Dalum IF
- Full name: Dalum Idrætsforening
- Founded: 28 June 1931
- Ground: Dalum Stadion, Odense
- Capacity: 4,000
- Chairman: Mick Breith
- Manager: Christoffer Földes
- League: Denmark Series
- 2022–23: 3rd Division, 12th of 12 (relegated)
| Home colours | Away colours |

= Dalum IF =

Association football club in Odense, Denmark

Dalum Idrætsforening is a Danish football club currently playing in the Denmark Series, the fifth tier of the Danish divisions.

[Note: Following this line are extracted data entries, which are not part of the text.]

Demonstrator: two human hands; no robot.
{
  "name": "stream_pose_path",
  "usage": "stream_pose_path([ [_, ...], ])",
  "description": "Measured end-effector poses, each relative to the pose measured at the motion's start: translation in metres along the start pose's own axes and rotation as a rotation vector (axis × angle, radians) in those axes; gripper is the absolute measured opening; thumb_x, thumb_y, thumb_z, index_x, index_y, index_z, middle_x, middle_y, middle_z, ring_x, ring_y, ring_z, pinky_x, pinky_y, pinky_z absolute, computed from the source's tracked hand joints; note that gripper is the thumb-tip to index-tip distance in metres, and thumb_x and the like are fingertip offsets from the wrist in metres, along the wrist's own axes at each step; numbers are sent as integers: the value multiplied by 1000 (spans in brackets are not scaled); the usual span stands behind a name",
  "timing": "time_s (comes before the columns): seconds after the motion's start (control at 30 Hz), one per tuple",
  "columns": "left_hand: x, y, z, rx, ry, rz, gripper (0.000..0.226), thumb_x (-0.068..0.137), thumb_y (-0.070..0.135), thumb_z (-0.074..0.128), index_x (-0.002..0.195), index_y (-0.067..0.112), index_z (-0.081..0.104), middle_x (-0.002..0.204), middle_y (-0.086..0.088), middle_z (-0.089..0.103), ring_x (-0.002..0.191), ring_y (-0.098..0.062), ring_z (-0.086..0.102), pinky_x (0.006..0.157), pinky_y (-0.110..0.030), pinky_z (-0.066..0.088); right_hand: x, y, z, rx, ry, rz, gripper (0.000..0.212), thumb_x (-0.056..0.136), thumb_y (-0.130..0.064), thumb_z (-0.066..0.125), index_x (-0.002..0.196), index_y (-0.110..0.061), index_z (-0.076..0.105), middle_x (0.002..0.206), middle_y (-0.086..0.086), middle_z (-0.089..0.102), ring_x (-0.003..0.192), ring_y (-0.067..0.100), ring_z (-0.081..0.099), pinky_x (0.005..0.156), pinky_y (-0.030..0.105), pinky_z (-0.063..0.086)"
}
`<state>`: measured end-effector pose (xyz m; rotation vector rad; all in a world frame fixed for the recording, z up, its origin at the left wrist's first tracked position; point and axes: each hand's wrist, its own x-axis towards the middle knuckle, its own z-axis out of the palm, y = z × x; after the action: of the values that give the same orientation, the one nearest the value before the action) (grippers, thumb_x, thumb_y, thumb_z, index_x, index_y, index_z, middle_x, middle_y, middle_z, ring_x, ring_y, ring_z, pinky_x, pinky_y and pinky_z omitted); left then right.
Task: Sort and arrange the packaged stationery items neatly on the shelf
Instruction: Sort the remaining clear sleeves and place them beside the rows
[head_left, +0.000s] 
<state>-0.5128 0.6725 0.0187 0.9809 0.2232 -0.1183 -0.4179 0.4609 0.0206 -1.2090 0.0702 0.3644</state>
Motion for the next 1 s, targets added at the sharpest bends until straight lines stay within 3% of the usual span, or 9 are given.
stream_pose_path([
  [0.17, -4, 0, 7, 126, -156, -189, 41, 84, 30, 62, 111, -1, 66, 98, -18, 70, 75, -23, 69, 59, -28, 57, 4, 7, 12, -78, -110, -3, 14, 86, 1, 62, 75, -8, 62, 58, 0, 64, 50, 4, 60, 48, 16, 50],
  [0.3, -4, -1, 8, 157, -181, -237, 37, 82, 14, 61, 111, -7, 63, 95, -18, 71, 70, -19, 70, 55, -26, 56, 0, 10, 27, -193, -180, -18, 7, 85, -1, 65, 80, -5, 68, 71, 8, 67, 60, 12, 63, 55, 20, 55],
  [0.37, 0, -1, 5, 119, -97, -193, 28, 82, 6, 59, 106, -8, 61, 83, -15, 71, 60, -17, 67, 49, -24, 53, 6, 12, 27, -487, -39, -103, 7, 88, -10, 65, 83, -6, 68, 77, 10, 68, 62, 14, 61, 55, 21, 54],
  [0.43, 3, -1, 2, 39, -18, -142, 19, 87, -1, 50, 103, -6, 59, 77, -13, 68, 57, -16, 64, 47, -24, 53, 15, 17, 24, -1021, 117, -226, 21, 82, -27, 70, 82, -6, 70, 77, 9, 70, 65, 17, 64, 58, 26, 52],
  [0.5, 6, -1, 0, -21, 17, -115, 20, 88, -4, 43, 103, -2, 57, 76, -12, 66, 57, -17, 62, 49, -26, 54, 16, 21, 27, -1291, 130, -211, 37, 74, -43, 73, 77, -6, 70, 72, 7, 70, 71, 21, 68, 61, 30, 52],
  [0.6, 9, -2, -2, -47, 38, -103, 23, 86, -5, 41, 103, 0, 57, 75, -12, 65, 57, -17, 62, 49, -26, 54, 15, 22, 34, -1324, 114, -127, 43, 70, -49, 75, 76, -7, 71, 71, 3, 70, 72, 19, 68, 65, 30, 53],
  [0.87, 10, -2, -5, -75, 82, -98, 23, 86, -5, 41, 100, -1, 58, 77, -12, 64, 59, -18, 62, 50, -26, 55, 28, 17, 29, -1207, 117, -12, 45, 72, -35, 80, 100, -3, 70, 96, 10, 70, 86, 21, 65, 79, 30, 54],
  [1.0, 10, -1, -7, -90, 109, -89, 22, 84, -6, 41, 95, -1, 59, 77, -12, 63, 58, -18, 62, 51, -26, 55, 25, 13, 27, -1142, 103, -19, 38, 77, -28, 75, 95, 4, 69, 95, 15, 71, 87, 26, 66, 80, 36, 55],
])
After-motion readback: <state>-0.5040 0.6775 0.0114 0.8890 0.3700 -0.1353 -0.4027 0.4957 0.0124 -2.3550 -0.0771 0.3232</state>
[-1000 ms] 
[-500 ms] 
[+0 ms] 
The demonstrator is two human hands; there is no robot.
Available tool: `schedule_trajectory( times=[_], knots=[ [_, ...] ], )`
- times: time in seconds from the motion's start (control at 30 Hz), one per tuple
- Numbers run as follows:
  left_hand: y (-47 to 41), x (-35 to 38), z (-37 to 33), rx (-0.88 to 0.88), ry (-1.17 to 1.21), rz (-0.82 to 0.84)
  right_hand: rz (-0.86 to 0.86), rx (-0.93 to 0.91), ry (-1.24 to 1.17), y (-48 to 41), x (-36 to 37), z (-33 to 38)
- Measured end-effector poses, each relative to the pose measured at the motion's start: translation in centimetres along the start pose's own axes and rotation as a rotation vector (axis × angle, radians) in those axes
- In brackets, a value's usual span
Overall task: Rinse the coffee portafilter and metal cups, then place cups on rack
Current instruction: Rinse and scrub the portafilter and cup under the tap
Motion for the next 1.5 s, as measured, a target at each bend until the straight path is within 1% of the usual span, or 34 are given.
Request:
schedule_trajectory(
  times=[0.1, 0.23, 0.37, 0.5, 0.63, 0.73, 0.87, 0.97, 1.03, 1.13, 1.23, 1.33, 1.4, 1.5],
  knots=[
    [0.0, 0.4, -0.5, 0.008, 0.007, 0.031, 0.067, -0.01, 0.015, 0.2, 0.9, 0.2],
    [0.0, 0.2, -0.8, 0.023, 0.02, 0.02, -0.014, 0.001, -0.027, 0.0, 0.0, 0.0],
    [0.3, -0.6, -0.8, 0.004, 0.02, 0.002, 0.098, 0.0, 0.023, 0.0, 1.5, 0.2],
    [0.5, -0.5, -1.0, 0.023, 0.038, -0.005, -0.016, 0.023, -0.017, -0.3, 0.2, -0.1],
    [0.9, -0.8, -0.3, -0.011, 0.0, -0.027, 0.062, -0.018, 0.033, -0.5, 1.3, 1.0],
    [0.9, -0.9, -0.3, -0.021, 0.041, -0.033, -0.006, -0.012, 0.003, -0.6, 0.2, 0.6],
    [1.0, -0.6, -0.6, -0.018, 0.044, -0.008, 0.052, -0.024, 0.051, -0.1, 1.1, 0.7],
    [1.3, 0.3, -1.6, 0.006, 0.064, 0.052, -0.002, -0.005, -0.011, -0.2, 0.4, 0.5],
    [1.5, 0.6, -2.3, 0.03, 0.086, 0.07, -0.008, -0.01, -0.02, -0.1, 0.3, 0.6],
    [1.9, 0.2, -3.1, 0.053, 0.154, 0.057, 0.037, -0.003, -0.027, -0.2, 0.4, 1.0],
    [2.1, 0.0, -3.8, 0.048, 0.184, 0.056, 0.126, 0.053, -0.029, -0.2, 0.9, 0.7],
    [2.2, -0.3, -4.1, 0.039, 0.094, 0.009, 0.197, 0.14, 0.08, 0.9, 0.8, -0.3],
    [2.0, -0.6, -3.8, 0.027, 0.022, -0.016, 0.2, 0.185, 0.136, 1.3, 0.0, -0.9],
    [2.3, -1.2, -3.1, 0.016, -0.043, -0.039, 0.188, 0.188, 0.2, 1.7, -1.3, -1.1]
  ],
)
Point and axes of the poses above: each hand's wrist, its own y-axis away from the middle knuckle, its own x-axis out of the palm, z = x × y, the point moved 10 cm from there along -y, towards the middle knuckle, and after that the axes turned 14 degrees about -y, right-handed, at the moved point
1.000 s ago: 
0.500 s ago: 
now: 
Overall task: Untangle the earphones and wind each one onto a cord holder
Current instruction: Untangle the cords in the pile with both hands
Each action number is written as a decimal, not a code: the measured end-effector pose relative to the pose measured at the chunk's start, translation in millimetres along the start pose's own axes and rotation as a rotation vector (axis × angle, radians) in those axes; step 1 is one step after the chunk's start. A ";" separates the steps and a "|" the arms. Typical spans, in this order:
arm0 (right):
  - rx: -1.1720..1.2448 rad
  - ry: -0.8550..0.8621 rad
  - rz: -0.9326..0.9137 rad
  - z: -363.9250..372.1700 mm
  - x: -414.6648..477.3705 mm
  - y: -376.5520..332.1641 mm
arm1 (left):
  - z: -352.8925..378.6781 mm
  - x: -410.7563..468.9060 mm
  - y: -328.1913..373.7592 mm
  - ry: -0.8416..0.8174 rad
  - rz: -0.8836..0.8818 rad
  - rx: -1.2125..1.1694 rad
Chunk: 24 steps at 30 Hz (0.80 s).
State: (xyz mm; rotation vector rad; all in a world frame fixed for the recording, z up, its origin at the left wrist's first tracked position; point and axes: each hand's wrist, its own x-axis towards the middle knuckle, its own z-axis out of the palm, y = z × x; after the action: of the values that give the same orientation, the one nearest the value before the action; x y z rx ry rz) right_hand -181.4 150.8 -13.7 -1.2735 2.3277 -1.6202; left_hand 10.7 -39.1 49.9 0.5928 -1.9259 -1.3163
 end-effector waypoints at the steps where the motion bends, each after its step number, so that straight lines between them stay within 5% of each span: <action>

They play at Dalum Stadion in the southern parts of Odense on Funen, a stadium with a capacity of 4,000. Founded in 1931, the club rose to prominence in the late 1990s, playing two seasons in the second tier, Danish 1st Division and six seasons in the third tier Danish 2nd Division from 1998 to 2006, and again from 2015–16.

==History==
Starting from the 2006–07 season, they merged with B 1909 and B 1913, with new team FC Fyn their combined first team. This club dissolved in 2013.

In April 2023, Dalum were mentioned among the worst teams of Europe of the 2022–23 season, having recorded 23 losses out of 23 games, 0 points and a goal difference of –77. They soon after broke their remarkable losing record, beating AB Tårnby 3–0 on 22 April 2023.